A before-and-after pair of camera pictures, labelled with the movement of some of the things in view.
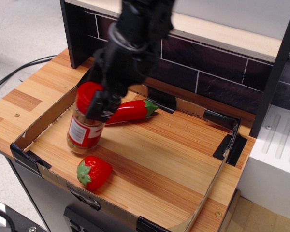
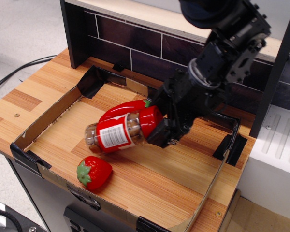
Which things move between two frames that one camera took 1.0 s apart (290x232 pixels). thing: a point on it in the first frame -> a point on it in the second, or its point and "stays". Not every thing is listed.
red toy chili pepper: x=132 y=110 stays
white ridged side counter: x=272 y=174 stays
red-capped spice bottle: x=84 y=133 -> x=123 y=131
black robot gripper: x=131 y=54 -> x=184 y=97
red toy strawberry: x=93 y=172 stays
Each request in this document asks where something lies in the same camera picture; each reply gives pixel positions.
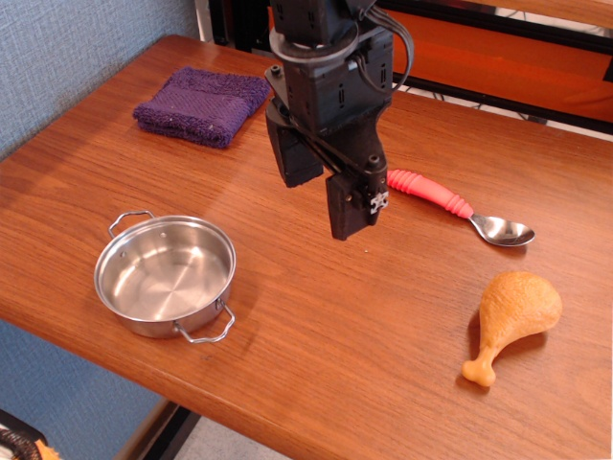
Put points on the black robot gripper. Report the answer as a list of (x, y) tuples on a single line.
[(328, 95)]

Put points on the purple cloth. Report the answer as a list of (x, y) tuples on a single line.
[(202, 107)]

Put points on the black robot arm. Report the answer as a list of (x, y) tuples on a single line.
[(324, 17)]

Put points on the orange toy chicken leg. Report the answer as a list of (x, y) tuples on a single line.
[(514, 305)]

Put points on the silver steel pan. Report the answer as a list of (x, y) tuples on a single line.
[(168, 276)]

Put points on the orange fuzzy object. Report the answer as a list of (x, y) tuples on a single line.
[(15, 446)]

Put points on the pink handled metal spoon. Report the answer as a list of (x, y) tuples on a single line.
[(493, 230)]

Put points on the black metal frame rail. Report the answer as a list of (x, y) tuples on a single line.
[(550, 60)]

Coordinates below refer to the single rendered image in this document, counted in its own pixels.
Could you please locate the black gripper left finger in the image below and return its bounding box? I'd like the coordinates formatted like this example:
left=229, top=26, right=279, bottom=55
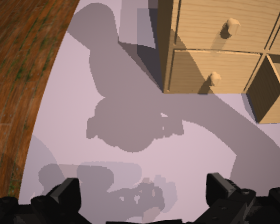
left=0, top=178, right=92, bottom=224

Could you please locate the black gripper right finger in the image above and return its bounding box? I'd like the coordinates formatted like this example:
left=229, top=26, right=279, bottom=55
left=185, top=172, right=280, bottom=224

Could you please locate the tan wooden chest of drawers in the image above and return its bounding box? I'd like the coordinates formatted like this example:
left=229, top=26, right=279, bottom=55
left=157, top=0, right=280, bottom=94

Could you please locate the light brown wooden drawer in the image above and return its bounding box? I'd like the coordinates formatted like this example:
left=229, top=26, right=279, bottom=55
left=174, top=0, right=280, bottom=50
left=168, top=48, right=261, bottom=92
left=248, top=54, right=280, bottom=124
left=269, top=25, right=280, bottom=52

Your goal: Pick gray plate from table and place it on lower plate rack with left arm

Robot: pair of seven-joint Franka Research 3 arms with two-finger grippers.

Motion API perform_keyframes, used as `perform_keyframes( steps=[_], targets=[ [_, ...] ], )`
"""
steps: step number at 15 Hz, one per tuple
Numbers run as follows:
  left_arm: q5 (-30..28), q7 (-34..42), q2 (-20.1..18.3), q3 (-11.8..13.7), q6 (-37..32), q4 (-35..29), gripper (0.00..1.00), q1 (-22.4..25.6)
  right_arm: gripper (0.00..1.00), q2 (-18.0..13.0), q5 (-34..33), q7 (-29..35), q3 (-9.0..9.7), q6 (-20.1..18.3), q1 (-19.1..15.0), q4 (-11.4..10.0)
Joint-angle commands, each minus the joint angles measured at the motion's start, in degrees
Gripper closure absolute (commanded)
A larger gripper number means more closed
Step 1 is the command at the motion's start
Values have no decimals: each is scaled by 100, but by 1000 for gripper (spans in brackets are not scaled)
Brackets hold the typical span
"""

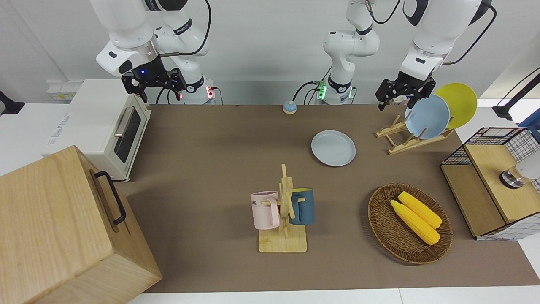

# # # # #

## Work request:
The entries should be reproduced word for word, pictures omitted.

## Expected output:
A before-and-after pair of camera pictures, labelled with the movement of some of the things in view.
Which things move between two frames that one camera took 1.0 s apart (290x232 pixels). thing: a point on it in the first frame -> a point on it in the second, or its point and "stays". Not every thing is listed.
red toy chili pepper: x=132 y=110 stays
white ridged side counter: x=272 y=174 stays
red-capped spice bottle: x=84 y=133 -> x=123 y=131
black robot gripper: x=131 y=54 -> x=184 y=97
red toy strawberry: x=93 y=172 stays
Each request in this document asks where something lies in the same camera picture; each reply gives pixel positions.
Put points on the black robot gripper. Report the answer as a list of (x, y) tuples on a single line.
[(328, 95)]

Put points on the purple cloth. Report the answer as a list of (x, y) tuples on a single line.
[(202, 107)]

Put points on the black robot arm. Report the answer as a list of (x, y) tuples on a single line.
[(324, 17)]

Put points on the orange toy chicken leg. Report the answer as a list of (x, y) tuples on a single line.
[(514, 305)]

Put points on the silver steel pan. Report the answer as a list of (x, y) tuples on a single line.
[(168, 276)]

Put points on the orange fuzzy object. Report the answer as a list of (x, y) tuples on a single line.
[(15, 446)]

Put points on the pink handled metal spoon. Report the answer as a list of (x, y) tuples on a single line.
[(493, 230)]

Put points on the black metal frame rail. Report the answer as a list of (x, y) tuples on a single line.
[(550, 60)]

Coordinates below refer to the single rendered image in this document, counted in its own pixels.
Could you please locate the black gripper left finger in the image below and return its bounding box? I'd like the coordinates formatted like this example:
left=229, top=26, right=279, bottom=55
left=0, top=178, right=92, bottom=224

Could you please locate the black gripper right finger in the image above and return its bounding box? I'd like the coordinates formatted like this example:
left=229, top=26, right=279, bottom=55
left=185, top=172, right=280, bottom=224

Could you please locate the tan wooden chest of drawers in the image above and return its bounding box? I'd like the coordinates formatted like this example:
left=229, top=26, right=279, bottom=55
left=157, top=0, right=280, bottom=94

Could you please locate the light brown wooden drawer in the image above and return its bounding box? I'd like the coordinates formatted like this example:
left=229, top=26, right=279, bottom=55
left=174, top=0, right=280, bottom=50
left=168, top=48, right=261, bottom=92
left=248, top=54, right=280, bottom=124
left=269, top=25, right=280, bottom=52

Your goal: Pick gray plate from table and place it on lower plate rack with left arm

Robot: pair of seven-joint Franka Research 3 arms with two-finger grippers.

Motion API perform_keyframes, used as `perform_keyframes( steps=[_], targets=[ [_, ...] ], )`
"""
steps: step number at 15 Hz, one per tuple
Numbers run as follows:
  left_arm: q5 (-30..28), q7 (-34..42), q2 (-20.1..18.3), q3 (-11.8..13.7), q6 (-37..32), q4 (-35..29), gripper (0.00..1.00), q1 (-22.4..25.6)
  right_arm: gripper (0.00..1.00), q2 (-18.0..13.0), q5 (-34..33), q7 (-29..35), q3 (-9.0..9.7), q6 (-20.1..18.3), q1 (-19.1..15.0), q4 (-11.4..10.0)
Joint-angle commands, each minus the joint angles measured at the motion's start, in degrees
Gripper closure absolute (commanded)
A larger gripper number means more closed
Step 1 is the command at the motion's start
Values have no decimals: each is scaled by 100, but by 1000 for gripper (spans in brackets are not scaled)
Brackets hold the typical span
"""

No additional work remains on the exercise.